◆ **TASK DETAILS**: Your job is to retype all of the data word for word, leaving every image out.

◆ **MATERIAL PROVIDED**:
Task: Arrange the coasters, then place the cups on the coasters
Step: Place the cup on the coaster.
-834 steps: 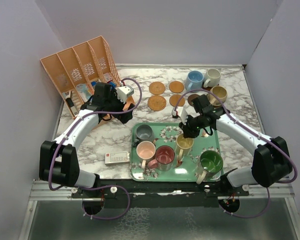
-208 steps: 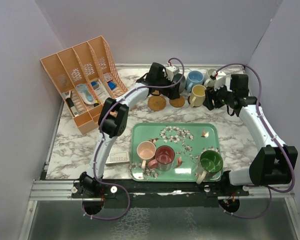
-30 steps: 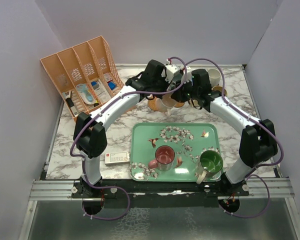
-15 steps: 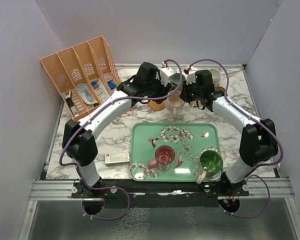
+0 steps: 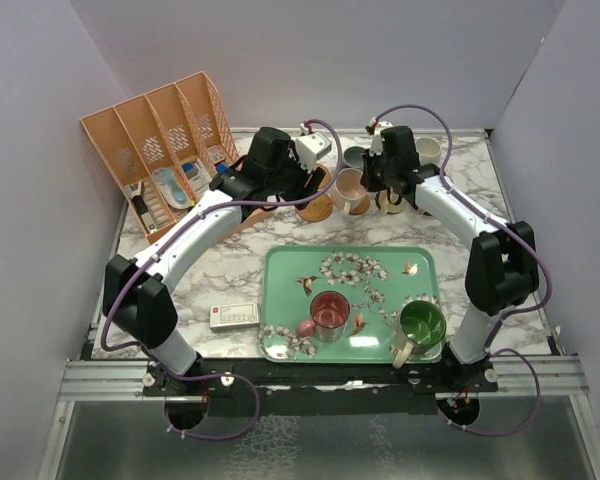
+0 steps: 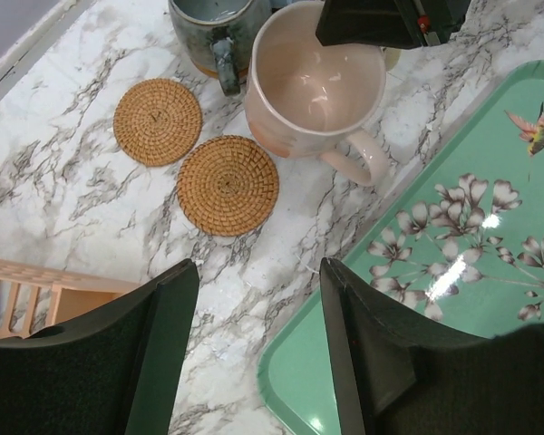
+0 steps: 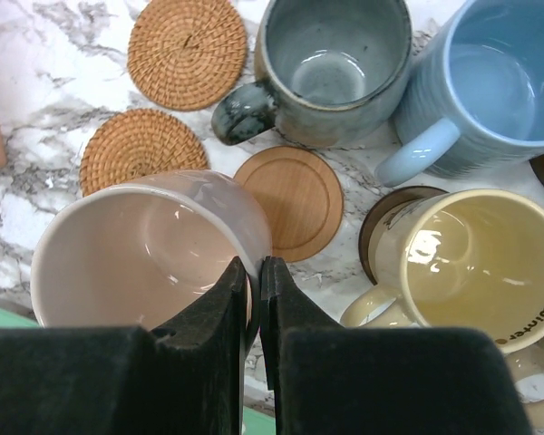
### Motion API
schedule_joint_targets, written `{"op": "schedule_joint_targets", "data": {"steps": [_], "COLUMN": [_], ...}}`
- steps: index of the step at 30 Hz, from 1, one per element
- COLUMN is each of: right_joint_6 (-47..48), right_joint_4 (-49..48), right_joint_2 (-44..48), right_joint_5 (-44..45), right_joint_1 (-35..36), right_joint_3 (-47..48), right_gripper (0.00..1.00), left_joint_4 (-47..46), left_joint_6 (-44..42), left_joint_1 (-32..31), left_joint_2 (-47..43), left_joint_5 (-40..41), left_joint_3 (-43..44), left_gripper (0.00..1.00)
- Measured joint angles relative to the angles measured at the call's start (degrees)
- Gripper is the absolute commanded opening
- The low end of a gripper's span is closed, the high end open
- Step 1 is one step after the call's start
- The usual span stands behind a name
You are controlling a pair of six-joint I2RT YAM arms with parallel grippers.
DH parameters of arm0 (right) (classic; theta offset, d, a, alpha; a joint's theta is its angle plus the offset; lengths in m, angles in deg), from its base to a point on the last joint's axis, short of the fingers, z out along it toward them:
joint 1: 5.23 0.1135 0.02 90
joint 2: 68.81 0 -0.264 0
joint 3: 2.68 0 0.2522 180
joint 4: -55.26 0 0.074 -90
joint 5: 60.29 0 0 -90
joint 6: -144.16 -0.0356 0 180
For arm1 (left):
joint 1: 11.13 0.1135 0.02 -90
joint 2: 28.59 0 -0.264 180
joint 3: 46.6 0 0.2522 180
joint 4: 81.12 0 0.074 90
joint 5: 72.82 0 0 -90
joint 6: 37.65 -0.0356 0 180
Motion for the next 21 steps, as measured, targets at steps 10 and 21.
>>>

◆ **ANSWER SPACE**:
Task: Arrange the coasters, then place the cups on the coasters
Step: Place the cup on the coaster.
-834 steps: 
-208 steps: 
-30 steps: 
-15 steps: 
+0 steps: 
+0 steps: 
+0 steps: 
### Motion API
schedule_joint_targets, written `{"op": "schedule_joint_targets", "data": {"steps": [_], "COLUMN": [_], ...}}`
- steps: index of the step at 30 Hz, from 1, one per element
- COLUMN is each of: right_joint_6 (-47..48), right_joint_4 (-49..48), right_joint_2 (-44..48), right_joint_5 (-44..45), right_joint_1 (-35..36), right_joint_3 (-47..48), right_gripper (0.00..1.00), left_joint_4 (-47..46), left_joint_6 (-44..42), left_joint_1 (-32..31), left_joint_2 (-47..43), left_joint_5 (-40..41), left_joint_3 (-43..44), left_gripper (0.00..1.00)
- Measured joint angles relative to the angles measured at the call's start (degrees)
- Gripper is the absolute commanded opening
- The low end of a gripper's span is closed, the high end open
- Step 1 is one step after the call's start
- The usual span stands behind a name
You are controlling a pair of six-joint I2RT YAM arms with parallel grippers.
DH parameters of arm0 (right) (classic; theta offset, d, a, alpha; a joint's theta is its angle plus the offset; lengths in m, angles in deg), from its base to a point on the last joint's axis, short of the fingers, z out along it toward them:
joint 1: 5.23 0.1135 0.02 90
joint 2: 68.81 0 -0.264 0
joint 3: 2.68 0 0.2522 180
joint 4: -55.26 0 0.074 -90
joint 5: 60.29 0 0 -90
joint 6: -144.16 -0.0356 0 180
For arm1 (left):
joint 1: 11.13 0.1135 0.02 -90
joint 2: 28.59 0 -0.264 180
joint 3: 46.6 0 0.2522 180
joint 4: 81.12 0 0.074 90
joint 5: 72.82 0 0 -90
joint 6: 37.65 -0.0356 0 180
Motion for the next 21 steps, as measured, targets at steps 10 and 21.
>>>

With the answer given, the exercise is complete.